宰予 寝に畫(えが)けり。子曰わく、朽木(きゅうぼく)には雕(え)る可(べ)からずれる。糞土の牆(しょう)には、杇(こてぬ)る可からず。予に於いてや、何ぞ誅(せ)めん、と。
子曰わく、始め吾 人に於けるや、其の言を聴きて、其の行ないを信ぜり。今 吾 人に於けるや、其の言を聴きても、其の行ないを観る。予に於いてや、是を改めり、と。(「公冶長第五」10)
(解説)
「宰予は、自室で、ある絵を画いていた。孔子はこうおしゃった。「腐った木には彫ることはできない。ぼろぼろになった土塀は塗って修復することができない。宰予に対して責めてもしかたがない」と。
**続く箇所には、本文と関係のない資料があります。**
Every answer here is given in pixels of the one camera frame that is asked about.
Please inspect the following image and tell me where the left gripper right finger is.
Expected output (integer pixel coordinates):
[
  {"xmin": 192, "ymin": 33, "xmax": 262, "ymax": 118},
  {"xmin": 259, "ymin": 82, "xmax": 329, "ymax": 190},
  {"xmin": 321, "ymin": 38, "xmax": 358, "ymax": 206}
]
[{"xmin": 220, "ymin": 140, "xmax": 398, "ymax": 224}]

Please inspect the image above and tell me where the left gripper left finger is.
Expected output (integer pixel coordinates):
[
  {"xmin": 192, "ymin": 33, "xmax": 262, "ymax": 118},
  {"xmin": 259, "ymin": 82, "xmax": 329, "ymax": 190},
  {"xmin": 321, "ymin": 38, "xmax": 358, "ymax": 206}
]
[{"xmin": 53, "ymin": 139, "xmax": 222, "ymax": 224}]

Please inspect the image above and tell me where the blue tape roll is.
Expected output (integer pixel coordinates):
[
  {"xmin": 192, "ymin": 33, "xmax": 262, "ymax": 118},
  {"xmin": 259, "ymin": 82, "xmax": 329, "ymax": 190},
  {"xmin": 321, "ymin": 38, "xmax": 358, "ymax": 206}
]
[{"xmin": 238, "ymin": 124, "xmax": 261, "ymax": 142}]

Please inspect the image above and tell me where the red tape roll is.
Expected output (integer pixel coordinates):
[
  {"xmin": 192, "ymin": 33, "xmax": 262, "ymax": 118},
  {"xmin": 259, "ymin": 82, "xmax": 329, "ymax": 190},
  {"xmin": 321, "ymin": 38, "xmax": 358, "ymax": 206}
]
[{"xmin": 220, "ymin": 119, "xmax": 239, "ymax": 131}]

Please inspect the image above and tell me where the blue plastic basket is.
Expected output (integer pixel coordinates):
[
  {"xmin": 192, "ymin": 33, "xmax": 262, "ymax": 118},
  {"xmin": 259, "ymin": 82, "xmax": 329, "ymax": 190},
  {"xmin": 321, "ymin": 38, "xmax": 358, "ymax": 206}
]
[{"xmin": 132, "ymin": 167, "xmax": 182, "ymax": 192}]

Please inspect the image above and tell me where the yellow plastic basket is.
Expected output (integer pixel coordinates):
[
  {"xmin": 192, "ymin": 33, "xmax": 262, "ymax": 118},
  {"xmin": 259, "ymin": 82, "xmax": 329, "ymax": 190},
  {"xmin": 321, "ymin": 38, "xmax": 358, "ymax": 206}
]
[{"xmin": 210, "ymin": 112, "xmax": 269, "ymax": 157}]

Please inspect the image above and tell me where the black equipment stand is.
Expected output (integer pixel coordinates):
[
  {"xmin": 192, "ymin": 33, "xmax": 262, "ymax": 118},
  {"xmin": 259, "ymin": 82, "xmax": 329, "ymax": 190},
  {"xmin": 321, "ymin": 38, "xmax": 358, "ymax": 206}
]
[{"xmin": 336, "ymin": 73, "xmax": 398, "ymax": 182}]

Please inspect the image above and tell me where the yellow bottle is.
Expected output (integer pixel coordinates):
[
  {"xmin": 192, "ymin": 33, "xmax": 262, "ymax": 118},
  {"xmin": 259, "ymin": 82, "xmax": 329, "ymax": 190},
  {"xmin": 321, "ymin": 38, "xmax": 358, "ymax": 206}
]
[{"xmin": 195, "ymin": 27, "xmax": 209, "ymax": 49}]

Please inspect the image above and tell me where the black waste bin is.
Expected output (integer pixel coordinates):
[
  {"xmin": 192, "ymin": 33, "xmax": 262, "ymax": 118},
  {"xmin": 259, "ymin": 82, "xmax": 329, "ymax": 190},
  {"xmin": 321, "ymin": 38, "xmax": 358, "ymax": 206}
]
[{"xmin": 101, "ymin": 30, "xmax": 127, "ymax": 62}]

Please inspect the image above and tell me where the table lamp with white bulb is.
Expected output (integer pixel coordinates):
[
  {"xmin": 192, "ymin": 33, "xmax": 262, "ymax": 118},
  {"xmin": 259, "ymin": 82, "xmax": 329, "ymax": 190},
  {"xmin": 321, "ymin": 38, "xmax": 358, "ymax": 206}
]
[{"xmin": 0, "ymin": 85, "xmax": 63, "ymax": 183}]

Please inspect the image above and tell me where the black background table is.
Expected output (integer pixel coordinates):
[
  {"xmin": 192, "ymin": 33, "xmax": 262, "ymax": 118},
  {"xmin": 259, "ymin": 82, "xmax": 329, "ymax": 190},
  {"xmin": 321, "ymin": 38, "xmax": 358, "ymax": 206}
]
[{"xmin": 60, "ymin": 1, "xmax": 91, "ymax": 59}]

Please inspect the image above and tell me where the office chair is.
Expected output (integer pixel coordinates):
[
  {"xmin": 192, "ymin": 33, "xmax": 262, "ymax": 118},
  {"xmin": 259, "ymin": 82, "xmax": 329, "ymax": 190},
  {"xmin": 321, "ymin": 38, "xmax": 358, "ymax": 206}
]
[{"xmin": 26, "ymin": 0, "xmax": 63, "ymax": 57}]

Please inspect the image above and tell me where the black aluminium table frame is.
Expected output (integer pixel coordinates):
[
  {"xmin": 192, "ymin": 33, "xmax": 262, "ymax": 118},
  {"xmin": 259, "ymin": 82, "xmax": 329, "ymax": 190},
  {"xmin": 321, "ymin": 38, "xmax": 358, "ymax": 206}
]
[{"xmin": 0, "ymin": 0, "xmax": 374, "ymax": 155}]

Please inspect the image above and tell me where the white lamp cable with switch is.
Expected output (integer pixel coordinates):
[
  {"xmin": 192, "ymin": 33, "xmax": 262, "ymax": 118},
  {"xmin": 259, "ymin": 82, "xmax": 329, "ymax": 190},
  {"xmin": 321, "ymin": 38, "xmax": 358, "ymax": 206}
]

孔子はこうおっしゃっておられた。「以前は、他者を見るとき、その言葉がりっぱだと思えば、その人の行動を信じたものであった。しかし、今はその人の言葉を聴いても、その行動を観ることにしている、宰予のあの一件があって、そう改めたのだ」と。」(論語 加地伸行)
「宰我」、姓は宰、名は予、字名が子我。孔子の弟子で、礼の専門家といわれる。能弁家だったともいわれる。
その宰予が、「陽貨第十七」18で、孔子に親が死んで3年も喪に服するのは長すぎると合理主義的に切り込んで、ひどくやっつけられるという。孔子と宰予はもともと肌が合わなかったのかもしれないと桑原はいう。
宰予が孔子一門と対立する墨子一派の実用主義の先駆者とみなし、その思想的違和感によってではないかと説明する貝塚氏の読みから、そうみたようだ。
この章には、いくつかの読みがあるという。加地は「畫」と読み、もう一方では、これを「昼」と読み説があるという。こちらの説では、孔子が宰予の昼寝を責めている。
「昼寝」とは昼に寝室にいることだが、明るいうちから女性と戯れていたのだと解するのは徂徠で、そうでなければ、孔子が怒るはずがないという。
最高のモラリスト人間観察者であった孔子が、弟子の「昼寝」くらいで、人間への対処の仕方を以後改めるなどというのは、唐突過ぎて不自然で、後半の文章は別に何か重大な思いがけぬ人間行動に直面させられることがあっての別の日の発言ととれば、よくわかると桑原はいう。前半は徂徠ほど厳しく女性のことなど読み込まず、宰予がまた怠けて明るいうちから寝室にいる、処置無しだと、嘆いたのだと軽くよみたいという。